What does it say about your toughness that you were able to fight for four rounds with a broken right hand and a torn right bicep:
“Man, it let's me know I'm a force to be reckoned with. If I have one hand or two hands, you can't deny that I'm the best in the world. I'm going to still give it to you whether I have one hand or two hands. I won't stop. As a champion it's my duty to keep going no matter what I'm going through. Pain ain't nothing to me. I got a high tolerance on pain. When you're dealing with fights, it's not over until it's over. Whoever fights me they have to be ready. They just can't come in and think they're going to bully me or think they're going to out-tough me or think they're going to out-punch me, because there ain't no out-bullying, there ain't no out-toughing, there ain't no out-punching, because I'm the heavyweight champion of the world. That means a lot to me.

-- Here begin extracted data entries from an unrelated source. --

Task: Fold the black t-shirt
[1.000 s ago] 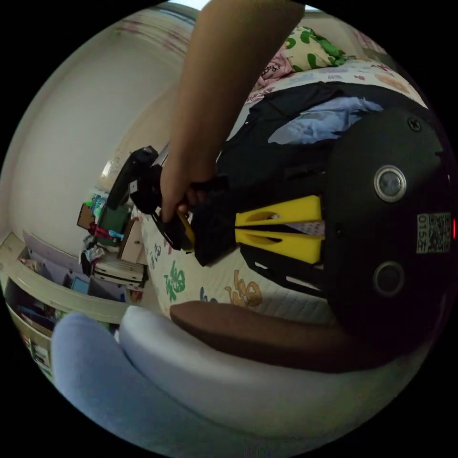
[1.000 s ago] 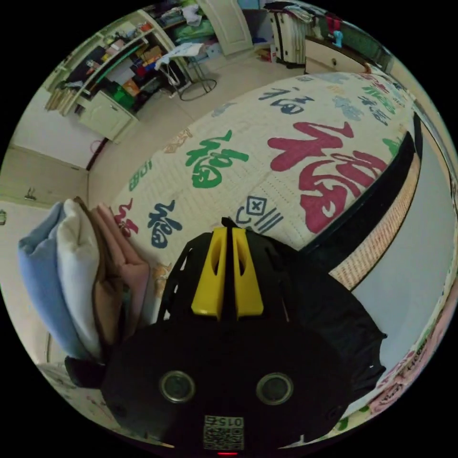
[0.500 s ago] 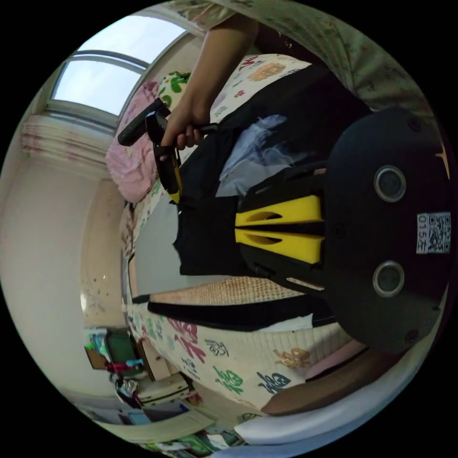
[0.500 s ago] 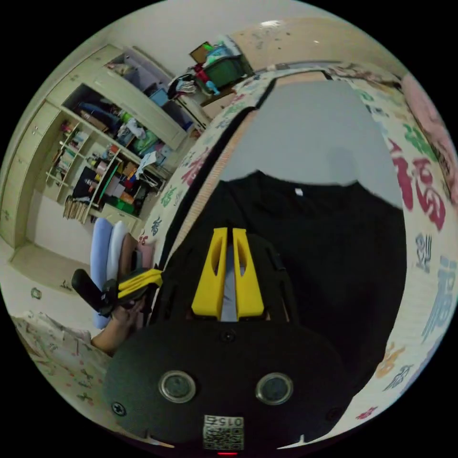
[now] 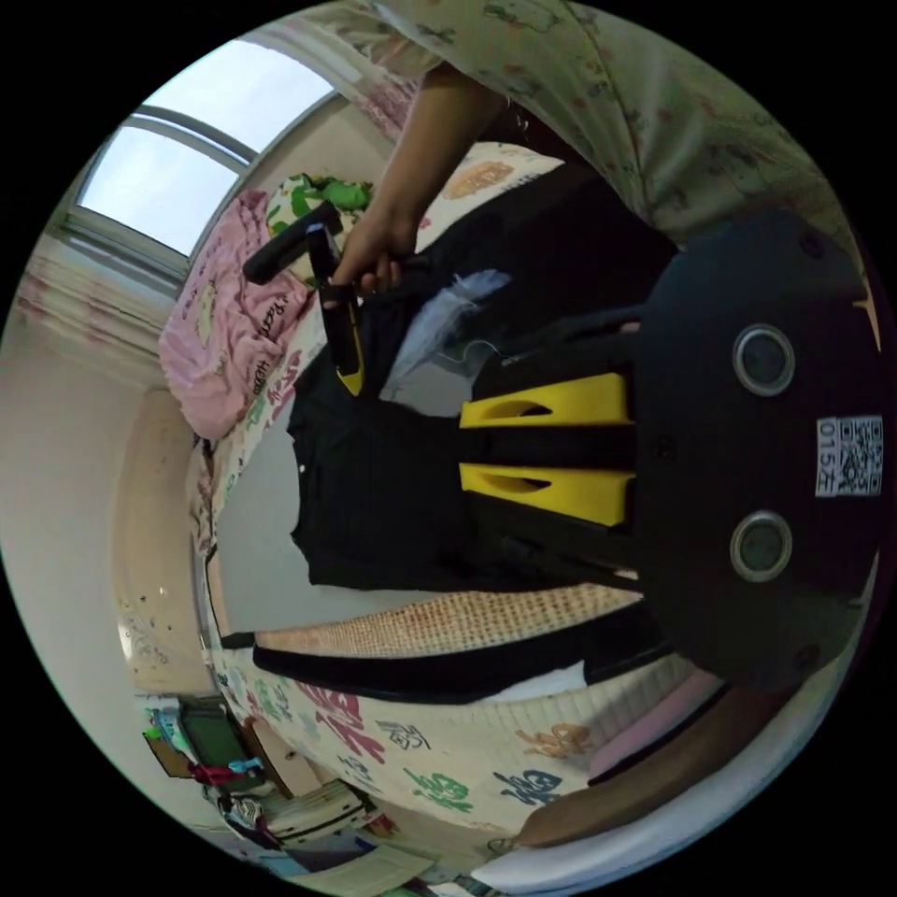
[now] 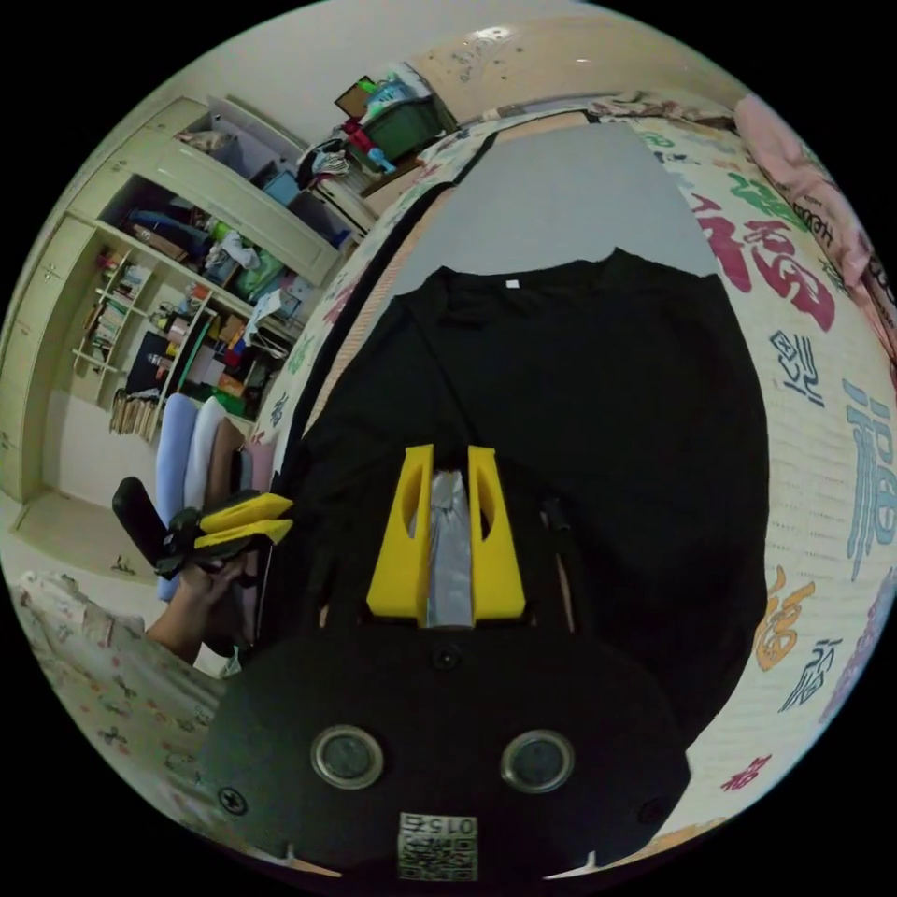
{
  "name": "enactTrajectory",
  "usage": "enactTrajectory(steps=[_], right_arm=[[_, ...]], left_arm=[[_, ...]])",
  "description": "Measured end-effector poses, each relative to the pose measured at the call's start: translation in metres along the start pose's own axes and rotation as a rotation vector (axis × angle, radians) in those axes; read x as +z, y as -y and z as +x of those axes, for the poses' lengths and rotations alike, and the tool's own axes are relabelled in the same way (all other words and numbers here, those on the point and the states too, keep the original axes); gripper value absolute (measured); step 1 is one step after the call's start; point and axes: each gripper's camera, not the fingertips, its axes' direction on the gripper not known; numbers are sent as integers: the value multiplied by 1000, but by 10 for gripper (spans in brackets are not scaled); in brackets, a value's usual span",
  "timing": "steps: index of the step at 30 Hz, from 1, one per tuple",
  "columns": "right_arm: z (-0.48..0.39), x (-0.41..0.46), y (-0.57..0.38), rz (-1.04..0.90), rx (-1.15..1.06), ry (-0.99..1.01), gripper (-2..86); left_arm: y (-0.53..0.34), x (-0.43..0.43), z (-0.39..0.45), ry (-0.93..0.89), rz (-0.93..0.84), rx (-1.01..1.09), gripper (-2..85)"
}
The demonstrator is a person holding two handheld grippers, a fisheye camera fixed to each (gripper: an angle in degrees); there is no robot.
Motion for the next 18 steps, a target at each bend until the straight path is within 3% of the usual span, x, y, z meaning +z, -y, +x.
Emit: enactTrajectory(steps=[4, 7, 18], right_arm=[[-33, 7, 20, -32, -26, -50, 71], [-54, 11, 31, -68, -39, -122, 22], [-128, -37, 39, -17, -61, -148, 32]], left_arm=[[19, 30, -7, 40, -75, 5, 71], [20, 45, -16, 6, -156, 23, 10], [13, 3, -49, -40, -110, -20, 8]])
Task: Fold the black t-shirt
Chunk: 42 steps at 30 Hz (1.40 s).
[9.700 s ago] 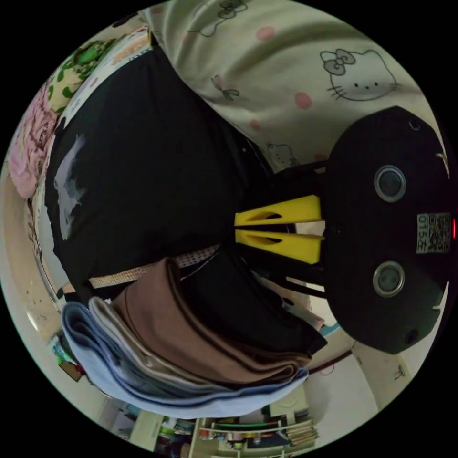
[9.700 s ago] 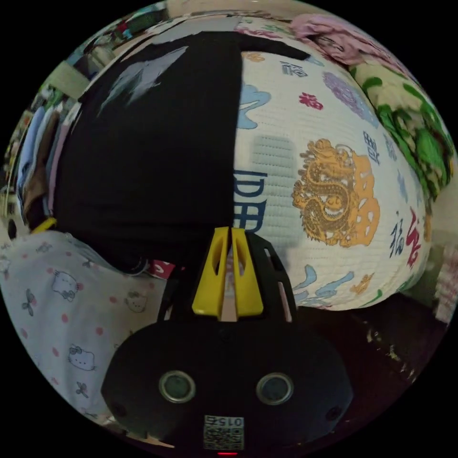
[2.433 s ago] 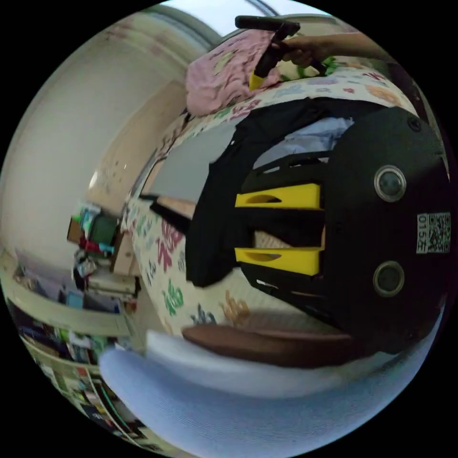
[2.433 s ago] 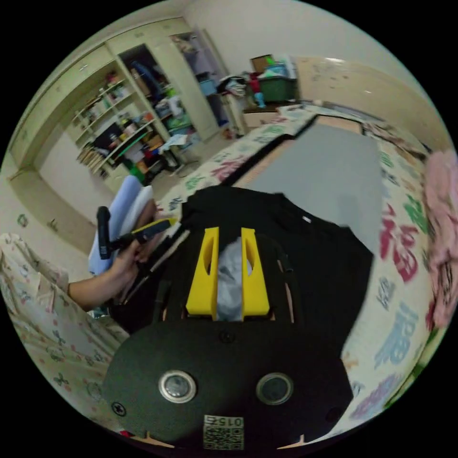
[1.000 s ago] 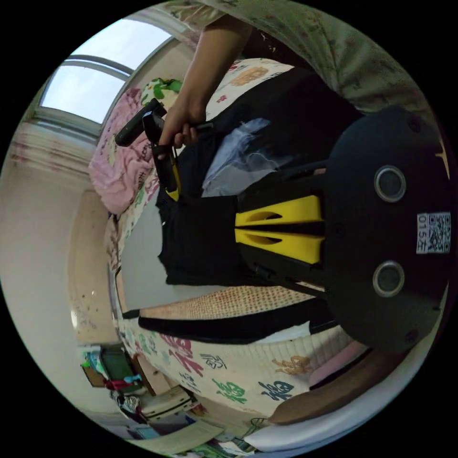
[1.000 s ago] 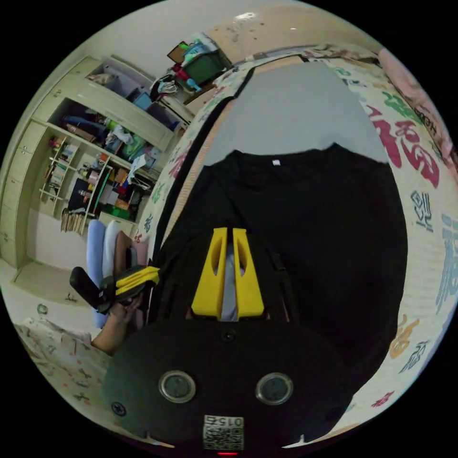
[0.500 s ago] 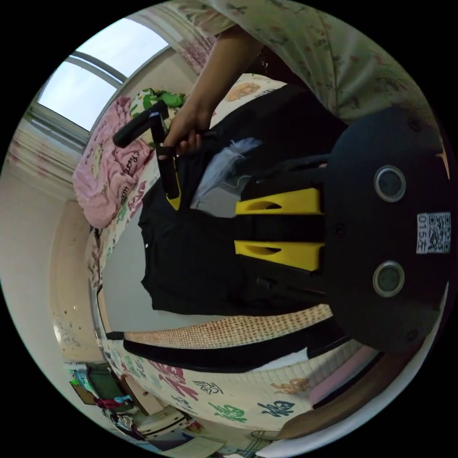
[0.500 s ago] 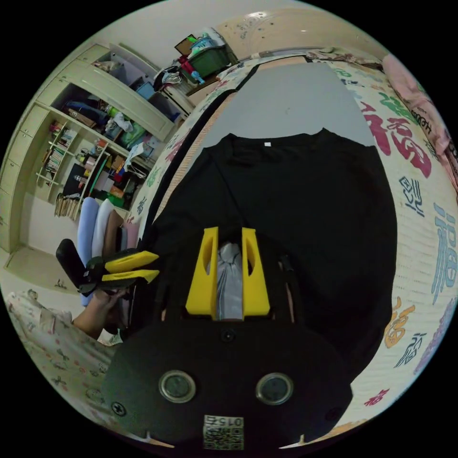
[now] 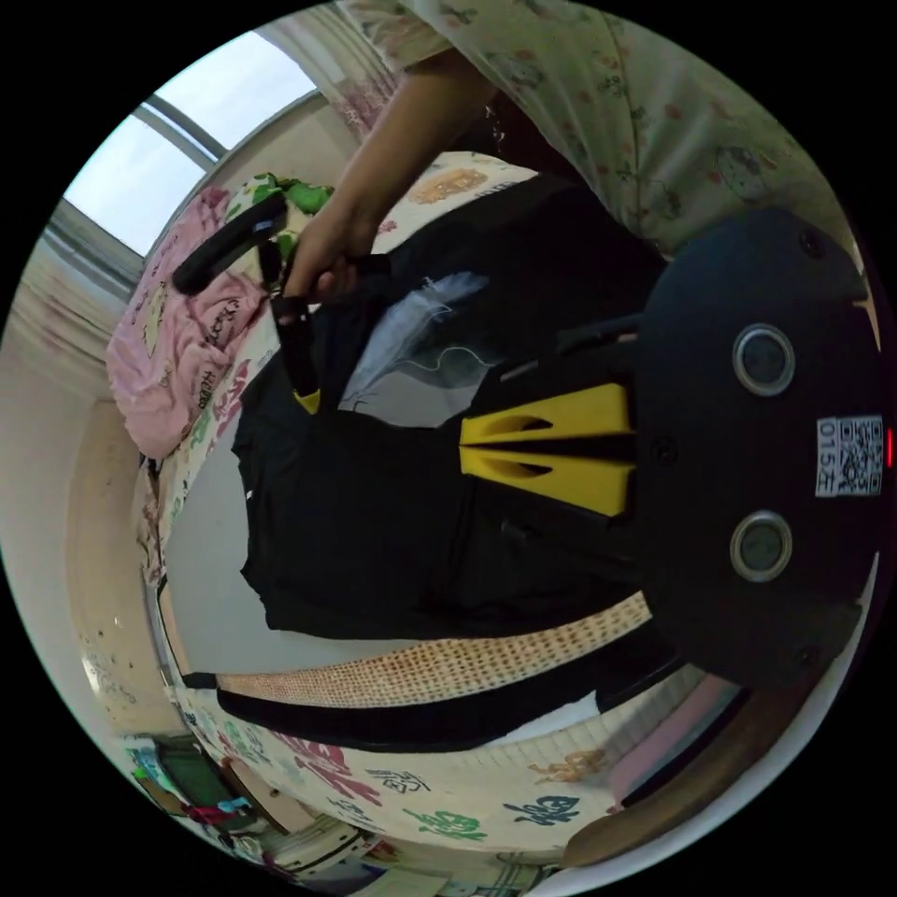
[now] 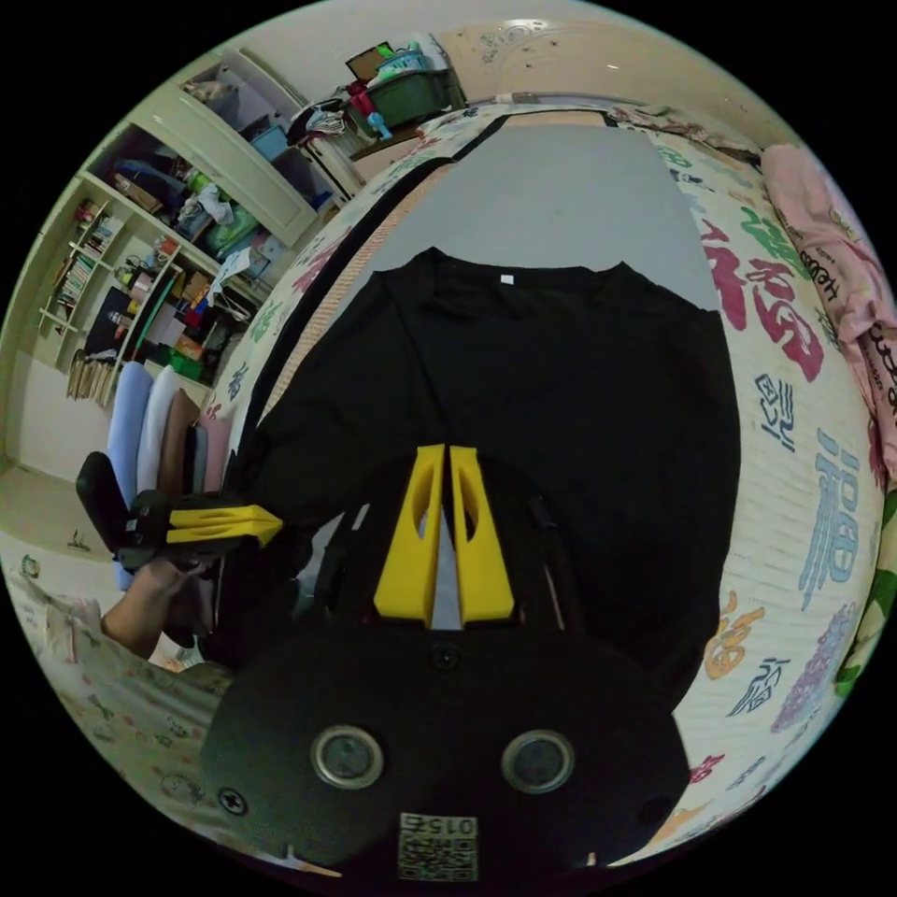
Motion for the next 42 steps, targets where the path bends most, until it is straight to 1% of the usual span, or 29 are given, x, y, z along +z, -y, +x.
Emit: enactTrajectory(steps=[2, 4, 5, 6, 8, 11, 13, 14, 18, 20, 22, 24, 25, 27, 29, 31, 33, 35, 37, 38, 40, 42], right_arm=[[1, -27, 6, 87, -11, -26, 56], [7, -58, 24, 166, 23, -92, 90], [7, -65, 30, 180, 28, -105, 97], [8, -75, 40, 208, 32, -136, 110], [7, -81, 56, 210, 36, -171, 117], [0, -75, 82, 133, 44, -196, 122], [-16, -69, 95, 79, 16, -252, 121], [-21, -67, 97, 66, 7, -266, 122], [-53, -54, 104, -80, 0, -333, 131], [-74, -58, 100, -76, -22, -368, 126], [-101, -68, 95, -75, -30, -361, 104], [-122, -77, 90, -77, -41, -353, 82], [-137, -85, 87, -89, -51, -335, 60], [-158, -103, 80, -83, -46, -333, 45], [-182, -132, 68, -38, -53, -300, 42], [-218, -185, 41, 37, -74, -237, 41], [-247, -231, 11, 103, -94, -200, 41], [-278, -276, -26, 151, -114, -157, 41], [-321, -332, -84, 193, -138, -108, 41], [-332, -344, -100, 198, -146, -93, 41], [-376, -383, -165, 193, -168, -26, 41], [-407, -401, -215, 167, -174, -2, 41]], left_arm=[[14, -30, -22, 14, 171, -107, 49], [35, -44, -44, 30, 282, -187, 79], [54, -46, -57, 76, 322, -198, 97], [64, -45, -64, 109, 327, -197, 101], [108, -35, -99, 211, 262, -222, 112], [153, -22, -146, 180, 173, -261, 116], [171, -13, -162, 147, 114, -252, 121], [179, -6, -169, 148, 59, -245, 126], [183, 8, -174, 212, -66, -203, 126], [180, 2, -165, 276, -64, -149, 107], [177, -2, -159, 316, -65, -110, 95], [173, -7, -153, 288, -69, -66, 69], [171, -12, -149, 292, -76, -52, 38], [166, -22, -143, 315, -81, -32, 25], [153, -55, -127, 350, -13, 32, 17], [136, -92, -113, 353, 51, 54, 14], [113, -134, -99, 305, 105, 55, 12], [68, -193, -72, 263, 177, 78, 10], [27, -233, -47, 237, 207, 114, 10], [-2, -256, -31, 218, 214, 134, 10], [-49, -287, -6, 184, 206, 170, 10], [-96, -311, 13, 136, 186, 179, 11]])
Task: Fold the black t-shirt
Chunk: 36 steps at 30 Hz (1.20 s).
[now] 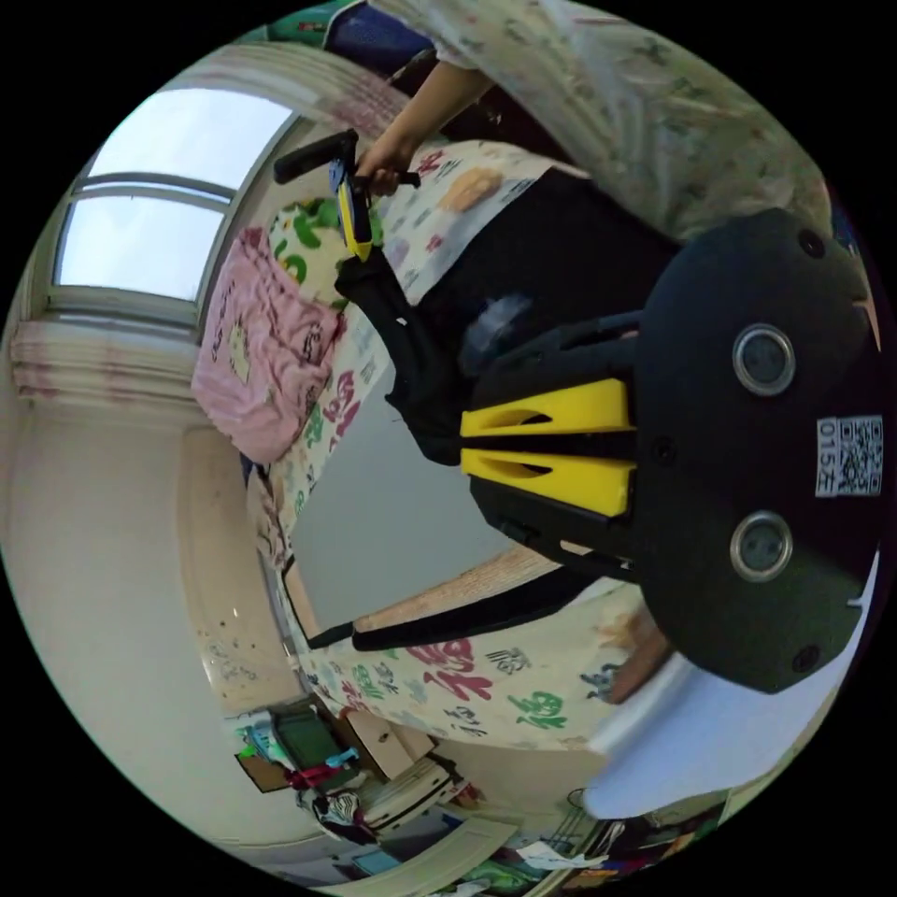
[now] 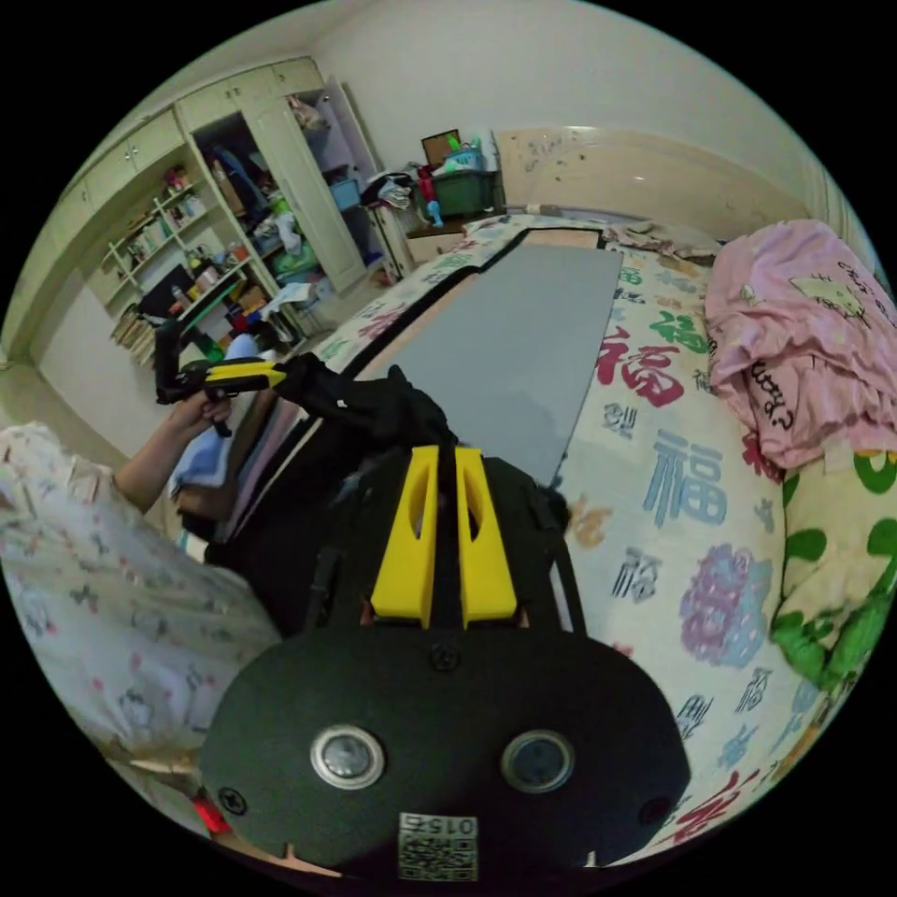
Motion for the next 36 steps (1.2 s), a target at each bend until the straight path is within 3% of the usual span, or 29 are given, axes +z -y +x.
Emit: enactTrajectory(steps=[3, 6, 14, 19, 23, 29, 31, 36], right_arm=[[-54, -21, -62, -58, 45, 52, 40], [-94, -27, -109, -126, 124, 117, 40], [-185, -40, -157, -354, 124, 7, 27], [-218, -83, -164, -349, 158, 1, 30], [-244, -106, -151, -266, 158, 23, 66], [-249, -108, -138, -292, 396, -2, 121], [-255, -119, -136, -268, 448, 14, 109], [-272, -138, -125, -322, 462, 74, 25]], left_arm=[[-65, -37, 37, -61, -37, 19, 12], [-118, -42, 65, -87, -182, 24, 12], [-203, -58, 93, -84, -300, 77, 16], [-215, -93, 94, -72, -359, 105, 28], [-200, -131, 94, -92, -285, 118, 62], [-175, -113, 100, -120, -333, 158, 77], [-175, -101, 106, -124, -415, 216, 75], [-158, -127, 94, -125, -384, 210, 14]])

How satisfying was it to put on such a gutty performance before your home State fans:
“It was very satisfying to punish a guy like Chris Arreola. I straight punished him. I didn't get my knockout like I want, but it was a knockout. I'll take that on my record. I still advanced to 37-0 with 36 KOs.”
“When he started taunting in the eighth round I knew it was all just part of boxing. No big deal.
“The fourth round knockdown was a situation where he just hit me with the perfect shot. Nothing I could do about it.
“(Deontay's) movement was really tough. He moved perfectly behind his jab. It's not that it's even frustrating; it was just I had to catch up to him on runs like that, but it was a fun fight.
“He just kept me on the outside, I couldn't figure him out — plain and simple. I have to give him all the respect in the world because he was just a much better fighter.
How did he make it out of Round 4?
“Let's be honest, man. It takes a real fighter to be in the ring with someone like him. He's a big man. We're in the heavyweight division, man, this is the hurt business. You have to know how to deal with adversity. I get punched, I'm going to get back up.
“I have to give him credit for using his distance, using his jab and just keeping me at bay.”